Your answer should hold each line of the material that contains the word "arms".
====
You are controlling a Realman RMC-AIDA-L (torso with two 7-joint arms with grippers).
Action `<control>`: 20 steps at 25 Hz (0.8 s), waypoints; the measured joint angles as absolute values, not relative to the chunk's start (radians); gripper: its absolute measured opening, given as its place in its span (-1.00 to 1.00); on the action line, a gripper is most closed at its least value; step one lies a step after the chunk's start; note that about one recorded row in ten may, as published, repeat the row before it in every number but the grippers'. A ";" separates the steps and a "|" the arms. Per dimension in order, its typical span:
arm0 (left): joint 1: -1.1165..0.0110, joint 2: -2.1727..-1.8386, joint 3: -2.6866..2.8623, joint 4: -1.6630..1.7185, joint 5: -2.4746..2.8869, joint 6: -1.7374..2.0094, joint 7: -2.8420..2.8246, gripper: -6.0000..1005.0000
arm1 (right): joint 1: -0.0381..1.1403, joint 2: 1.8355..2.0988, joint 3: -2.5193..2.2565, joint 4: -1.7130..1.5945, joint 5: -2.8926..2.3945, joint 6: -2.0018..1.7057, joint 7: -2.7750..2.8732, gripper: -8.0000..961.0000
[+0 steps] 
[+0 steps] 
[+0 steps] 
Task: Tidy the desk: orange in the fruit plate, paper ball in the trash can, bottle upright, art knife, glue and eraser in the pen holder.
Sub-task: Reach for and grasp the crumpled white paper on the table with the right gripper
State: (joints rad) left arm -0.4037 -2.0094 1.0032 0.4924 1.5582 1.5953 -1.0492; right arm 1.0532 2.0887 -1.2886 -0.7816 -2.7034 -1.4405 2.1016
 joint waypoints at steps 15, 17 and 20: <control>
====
### Solved exercise
You are controlling a Realman RMC-AIDA-L (torso with two 7-joint arms with grippers).
Action `<control>`: 20 steps at 25 Hz (0.8 s), waypoints; the measured joint angles as absolute values, not relative to the chunk's start (radians); gripper: its absolute measured opening, given as its place in its span (-1.00 to 1.00); on the action line, a gripper is most closed at its least value; step one lies a step after the chunk's start; note that about one recorded row in ten may, as published, repeat the row before it in every number but the grippers'. A ";" separates the steps and a "|" the arms. Per dimension in order, its typical span:

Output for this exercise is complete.